▶ [Problem details]: Return exactly those lines of the material below that fall between the line holding "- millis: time" and the line holding "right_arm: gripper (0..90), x", inclusive.

=== Section Start ===

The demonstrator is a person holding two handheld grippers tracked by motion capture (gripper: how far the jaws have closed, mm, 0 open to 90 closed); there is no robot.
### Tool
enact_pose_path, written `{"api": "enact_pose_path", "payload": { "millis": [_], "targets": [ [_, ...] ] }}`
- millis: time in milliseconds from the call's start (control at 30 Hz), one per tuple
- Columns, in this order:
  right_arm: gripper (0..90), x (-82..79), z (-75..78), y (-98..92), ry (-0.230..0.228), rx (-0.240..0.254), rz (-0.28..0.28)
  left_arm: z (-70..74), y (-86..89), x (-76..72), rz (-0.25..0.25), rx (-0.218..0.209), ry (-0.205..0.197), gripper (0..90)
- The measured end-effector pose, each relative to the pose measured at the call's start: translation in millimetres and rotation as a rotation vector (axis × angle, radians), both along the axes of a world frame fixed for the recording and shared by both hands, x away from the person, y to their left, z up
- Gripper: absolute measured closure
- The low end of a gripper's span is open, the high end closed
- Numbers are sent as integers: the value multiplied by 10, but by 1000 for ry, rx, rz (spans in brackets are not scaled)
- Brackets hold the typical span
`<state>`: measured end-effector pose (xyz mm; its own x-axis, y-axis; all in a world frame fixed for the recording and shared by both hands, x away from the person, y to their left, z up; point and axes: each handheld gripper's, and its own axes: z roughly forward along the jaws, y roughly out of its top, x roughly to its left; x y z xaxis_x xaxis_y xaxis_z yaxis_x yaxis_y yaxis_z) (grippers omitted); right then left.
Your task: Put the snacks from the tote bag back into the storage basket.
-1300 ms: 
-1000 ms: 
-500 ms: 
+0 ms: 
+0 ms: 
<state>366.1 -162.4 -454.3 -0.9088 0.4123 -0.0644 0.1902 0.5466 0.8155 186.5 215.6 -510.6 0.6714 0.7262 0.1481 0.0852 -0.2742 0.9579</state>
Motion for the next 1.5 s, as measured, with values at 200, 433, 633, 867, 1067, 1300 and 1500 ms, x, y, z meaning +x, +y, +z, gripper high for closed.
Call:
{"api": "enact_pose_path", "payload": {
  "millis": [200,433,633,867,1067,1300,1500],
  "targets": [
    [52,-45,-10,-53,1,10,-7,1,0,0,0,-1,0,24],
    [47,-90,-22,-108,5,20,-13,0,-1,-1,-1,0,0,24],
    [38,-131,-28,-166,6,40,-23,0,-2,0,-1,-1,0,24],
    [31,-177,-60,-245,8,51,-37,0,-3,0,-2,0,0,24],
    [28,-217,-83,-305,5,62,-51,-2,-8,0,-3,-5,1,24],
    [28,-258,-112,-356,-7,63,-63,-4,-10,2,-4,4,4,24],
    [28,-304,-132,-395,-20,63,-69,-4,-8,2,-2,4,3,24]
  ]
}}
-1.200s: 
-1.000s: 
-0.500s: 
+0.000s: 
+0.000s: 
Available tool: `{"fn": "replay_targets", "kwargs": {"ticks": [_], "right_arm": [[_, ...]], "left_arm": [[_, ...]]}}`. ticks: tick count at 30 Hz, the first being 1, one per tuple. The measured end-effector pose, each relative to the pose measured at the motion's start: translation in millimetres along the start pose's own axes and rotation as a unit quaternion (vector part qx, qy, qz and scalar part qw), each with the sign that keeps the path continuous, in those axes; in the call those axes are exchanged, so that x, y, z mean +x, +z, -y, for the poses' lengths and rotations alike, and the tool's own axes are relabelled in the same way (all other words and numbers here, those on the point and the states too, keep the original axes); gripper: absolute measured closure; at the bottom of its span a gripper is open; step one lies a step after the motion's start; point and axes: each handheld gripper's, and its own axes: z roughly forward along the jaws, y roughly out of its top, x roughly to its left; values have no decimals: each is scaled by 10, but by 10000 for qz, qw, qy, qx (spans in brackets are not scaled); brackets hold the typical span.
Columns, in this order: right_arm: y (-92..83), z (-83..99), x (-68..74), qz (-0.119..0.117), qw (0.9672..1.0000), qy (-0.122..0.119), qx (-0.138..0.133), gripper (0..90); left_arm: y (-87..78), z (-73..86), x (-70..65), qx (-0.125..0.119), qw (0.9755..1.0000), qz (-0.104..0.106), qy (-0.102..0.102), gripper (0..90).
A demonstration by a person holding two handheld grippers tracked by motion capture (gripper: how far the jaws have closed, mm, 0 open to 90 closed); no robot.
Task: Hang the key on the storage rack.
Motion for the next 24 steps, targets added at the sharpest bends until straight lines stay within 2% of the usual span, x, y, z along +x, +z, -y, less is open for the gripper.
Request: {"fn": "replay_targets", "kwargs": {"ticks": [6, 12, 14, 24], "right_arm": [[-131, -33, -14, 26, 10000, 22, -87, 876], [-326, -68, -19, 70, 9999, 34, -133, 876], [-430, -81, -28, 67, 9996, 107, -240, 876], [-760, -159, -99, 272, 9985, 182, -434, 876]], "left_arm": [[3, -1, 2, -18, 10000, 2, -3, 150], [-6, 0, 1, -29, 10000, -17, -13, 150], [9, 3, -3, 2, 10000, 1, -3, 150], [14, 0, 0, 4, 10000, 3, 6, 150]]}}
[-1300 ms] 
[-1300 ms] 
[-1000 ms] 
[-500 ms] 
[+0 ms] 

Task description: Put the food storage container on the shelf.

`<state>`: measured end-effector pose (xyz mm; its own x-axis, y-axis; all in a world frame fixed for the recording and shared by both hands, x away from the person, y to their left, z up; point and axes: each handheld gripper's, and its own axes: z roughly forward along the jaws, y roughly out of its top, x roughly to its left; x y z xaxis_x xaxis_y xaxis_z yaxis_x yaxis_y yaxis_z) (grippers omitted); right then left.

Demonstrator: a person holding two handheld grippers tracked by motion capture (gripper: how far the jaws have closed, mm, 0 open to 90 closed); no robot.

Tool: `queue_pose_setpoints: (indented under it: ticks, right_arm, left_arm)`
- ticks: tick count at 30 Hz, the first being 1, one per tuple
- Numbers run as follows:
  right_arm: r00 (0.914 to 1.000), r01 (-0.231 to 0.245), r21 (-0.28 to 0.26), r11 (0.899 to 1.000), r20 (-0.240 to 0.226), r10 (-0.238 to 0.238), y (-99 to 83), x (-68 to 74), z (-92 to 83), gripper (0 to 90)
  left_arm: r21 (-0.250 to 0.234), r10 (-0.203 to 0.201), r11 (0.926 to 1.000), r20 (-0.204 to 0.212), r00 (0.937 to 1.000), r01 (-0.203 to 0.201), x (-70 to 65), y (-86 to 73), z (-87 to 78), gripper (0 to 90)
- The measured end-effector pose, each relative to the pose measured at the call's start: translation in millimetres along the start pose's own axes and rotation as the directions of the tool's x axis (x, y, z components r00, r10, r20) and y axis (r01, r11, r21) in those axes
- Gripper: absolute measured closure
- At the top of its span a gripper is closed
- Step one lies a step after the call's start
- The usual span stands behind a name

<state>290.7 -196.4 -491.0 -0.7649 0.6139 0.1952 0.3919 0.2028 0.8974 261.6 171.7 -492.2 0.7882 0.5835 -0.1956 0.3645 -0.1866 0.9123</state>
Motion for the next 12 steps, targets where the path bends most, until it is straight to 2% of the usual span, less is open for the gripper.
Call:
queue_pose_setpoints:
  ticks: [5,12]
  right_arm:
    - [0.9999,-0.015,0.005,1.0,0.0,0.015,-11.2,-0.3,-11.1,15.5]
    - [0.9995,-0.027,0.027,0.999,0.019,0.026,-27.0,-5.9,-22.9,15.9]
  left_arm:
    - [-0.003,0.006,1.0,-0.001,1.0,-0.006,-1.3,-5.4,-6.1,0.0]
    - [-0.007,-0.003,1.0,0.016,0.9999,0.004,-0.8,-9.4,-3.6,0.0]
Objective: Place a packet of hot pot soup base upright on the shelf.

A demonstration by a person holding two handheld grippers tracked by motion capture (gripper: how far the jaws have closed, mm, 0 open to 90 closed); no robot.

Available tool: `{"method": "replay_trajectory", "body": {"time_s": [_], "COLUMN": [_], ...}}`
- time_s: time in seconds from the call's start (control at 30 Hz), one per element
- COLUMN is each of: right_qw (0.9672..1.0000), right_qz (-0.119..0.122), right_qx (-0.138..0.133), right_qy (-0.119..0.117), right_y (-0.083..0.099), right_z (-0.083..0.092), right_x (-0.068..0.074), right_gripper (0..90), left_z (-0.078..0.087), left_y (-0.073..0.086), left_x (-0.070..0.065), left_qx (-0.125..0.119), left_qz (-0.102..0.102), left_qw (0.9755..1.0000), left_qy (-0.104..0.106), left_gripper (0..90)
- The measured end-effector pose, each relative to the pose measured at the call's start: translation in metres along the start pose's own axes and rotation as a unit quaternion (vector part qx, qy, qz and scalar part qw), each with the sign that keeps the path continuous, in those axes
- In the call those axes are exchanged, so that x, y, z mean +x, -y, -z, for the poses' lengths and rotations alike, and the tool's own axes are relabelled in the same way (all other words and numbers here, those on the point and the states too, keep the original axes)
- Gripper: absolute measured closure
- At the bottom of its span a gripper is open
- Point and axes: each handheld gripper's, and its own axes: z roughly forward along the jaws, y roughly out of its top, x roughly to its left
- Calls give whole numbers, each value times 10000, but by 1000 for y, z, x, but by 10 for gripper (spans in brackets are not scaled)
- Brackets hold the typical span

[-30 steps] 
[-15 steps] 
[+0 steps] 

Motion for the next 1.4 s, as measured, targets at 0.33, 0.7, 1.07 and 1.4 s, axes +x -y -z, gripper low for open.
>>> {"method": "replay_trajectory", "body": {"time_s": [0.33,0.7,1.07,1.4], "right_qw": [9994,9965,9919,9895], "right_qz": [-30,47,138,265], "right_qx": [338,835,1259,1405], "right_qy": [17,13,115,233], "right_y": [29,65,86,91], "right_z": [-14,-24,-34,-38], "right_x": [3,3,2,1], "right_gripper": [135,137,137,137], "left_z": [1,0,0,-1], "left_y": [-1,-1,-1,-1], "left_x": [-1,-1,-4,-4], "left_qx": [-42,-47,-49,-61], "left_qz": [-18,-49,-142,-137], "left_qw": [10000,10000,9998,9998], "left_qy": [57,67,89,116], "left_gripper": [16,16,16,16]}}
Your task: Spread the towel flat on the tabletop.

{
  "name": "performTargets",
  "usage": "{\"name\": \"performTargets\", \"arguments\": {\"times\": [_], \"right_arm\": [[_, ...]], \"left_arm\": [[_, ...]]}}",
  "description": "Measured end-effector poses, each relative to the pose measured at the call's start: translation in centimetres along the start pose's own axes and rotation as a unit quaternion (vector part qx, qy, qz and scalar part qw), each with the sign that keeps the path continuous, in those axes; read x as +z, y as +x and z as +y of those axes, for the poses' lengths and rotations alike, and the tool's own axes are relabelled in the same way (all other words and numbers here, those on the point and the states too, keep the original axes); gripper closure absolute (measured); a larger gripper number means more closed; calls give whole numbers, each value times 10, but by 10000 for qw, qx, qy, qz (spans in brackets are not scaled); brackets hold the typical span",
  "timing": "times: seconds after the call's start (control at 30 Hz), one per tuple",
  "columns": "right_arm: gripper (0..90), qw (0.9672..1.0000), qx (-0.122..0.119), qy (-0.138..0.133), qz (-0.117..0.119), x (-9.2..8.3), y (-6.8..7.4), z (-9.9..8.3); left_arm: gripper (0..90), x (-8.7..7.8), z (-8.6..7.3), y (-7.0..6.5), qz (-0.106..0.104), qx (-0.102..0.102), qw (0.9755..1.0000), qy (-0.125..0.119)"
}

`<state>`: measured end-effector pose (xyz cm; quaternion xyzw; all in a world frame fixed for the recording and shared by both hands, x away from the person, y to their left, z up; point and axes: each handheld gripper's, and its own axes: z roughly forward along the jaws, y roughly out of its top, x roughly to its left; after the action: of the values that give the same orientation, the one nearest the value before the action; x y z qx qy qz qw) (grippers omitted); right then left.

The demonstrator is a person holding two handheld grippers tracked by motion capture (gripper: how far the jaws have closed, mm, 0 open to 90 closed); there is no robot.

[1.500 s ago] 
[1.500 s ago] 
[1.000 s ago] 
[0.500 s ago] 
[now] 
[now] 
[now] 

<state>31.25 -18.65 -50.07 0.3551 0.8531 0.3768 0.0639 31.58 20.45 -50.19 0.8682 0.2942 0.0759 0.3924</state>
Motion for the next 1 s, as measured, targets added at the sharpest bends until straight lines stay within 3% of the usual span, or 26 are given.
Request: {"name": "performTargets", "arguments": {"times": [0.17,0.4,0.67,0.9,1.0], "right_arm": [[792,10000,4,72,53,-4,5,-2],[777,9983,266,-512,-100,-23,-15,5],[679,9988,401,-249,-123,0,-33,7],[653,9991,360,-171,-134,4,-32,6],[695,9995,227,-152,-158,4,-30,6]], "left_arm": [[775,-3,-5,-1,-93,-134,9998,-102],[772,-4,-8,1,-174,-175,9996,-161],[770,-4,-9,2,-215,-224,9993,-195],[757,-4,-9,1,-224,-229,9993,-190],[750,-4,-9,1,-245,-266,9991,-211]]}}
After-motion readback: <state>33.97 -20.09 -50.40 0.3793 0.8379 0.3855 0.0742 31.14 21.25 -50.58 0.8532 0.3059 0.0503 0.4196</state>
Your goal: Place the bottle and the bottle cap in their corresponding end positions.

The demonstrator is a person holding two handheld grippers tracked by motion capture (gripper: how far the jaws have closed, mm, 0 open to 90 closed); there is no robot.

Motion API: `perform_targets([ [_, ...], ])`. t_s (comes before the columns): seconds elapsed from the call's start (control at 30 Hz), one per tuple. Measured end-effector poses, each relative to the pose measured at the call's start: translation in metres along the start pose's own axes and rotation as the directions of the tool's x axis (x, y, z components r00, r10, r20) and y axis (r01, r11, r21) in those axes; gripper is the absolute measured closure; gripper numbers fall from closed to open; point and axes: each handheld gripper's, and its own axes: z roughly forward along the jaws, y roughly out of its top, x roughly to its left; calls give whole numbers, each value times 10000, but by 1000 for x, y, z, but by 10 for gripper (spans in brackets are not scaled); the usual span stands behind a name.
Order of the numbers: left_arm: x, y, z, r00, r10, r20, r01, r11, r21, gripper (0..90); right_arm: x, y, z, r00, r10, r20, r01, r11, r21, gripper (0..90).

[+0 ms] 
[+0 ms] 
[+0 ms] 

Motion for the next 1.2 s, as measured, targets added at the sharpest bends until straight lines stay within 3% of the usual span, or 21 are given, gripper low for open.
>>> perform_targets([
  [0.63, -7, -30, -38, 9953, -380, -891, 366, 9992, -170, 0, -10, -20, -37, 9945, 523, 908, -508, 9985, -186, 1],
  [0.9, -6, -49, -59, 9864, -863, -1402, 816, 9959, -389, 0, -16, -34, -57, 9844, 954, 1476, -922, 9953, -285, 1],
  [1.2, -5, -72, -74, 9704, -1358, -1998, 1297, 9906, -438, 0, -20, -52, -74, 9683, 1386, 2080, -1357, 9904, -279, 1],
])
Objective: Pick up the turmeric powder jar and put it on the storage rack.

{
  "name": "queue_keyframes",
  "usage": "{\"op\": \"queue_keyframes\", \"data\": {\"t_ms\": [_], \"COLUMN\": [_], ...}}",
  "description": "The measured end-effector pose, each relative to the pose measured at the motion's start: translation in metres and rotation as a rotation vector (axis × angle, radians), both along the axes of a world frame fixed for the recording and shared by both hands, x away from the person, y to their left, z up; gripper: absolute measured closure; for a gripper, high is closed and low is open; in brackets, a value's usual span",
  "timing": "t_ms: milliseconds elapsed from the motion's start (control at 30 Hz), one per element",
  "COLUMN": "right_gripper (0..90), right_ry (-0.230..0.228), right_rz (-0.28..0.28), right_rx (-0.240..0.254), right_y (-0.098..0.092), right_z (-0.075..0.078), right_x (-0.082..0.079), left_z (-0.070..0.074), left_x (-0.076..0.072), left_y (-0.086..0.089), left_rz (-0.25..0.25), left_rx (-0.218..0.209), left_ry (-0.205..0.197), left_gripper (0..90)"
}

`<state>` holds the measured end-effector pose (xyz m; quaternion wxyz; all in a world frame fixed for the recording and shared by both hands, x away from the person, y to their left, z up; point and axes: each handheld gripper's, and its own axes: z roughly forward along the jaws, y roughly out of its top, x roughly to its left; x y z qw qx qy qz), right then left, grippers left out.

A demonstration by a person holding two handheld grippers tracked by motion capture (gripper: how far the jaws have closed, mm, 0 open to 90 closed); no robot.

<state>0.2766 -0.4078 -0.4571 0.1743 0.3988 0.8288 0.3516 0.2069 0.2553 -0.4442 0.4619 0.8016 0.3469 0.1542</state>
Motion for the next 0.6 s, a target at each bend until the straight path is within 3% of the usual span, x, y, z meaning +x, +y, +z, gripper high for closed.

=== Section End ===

▶ [Response to this task]:
- millis: time in milliseconds from the call's start (control at 30 Hz), one per tuple
- Columns, in this order:
  right_arm: gripper (0..90), x (-82..79), z (-75..78), y (-98..92), ry (-0.230..0.228), rx (-0.240..0.254), rz (-0.28..0.28)

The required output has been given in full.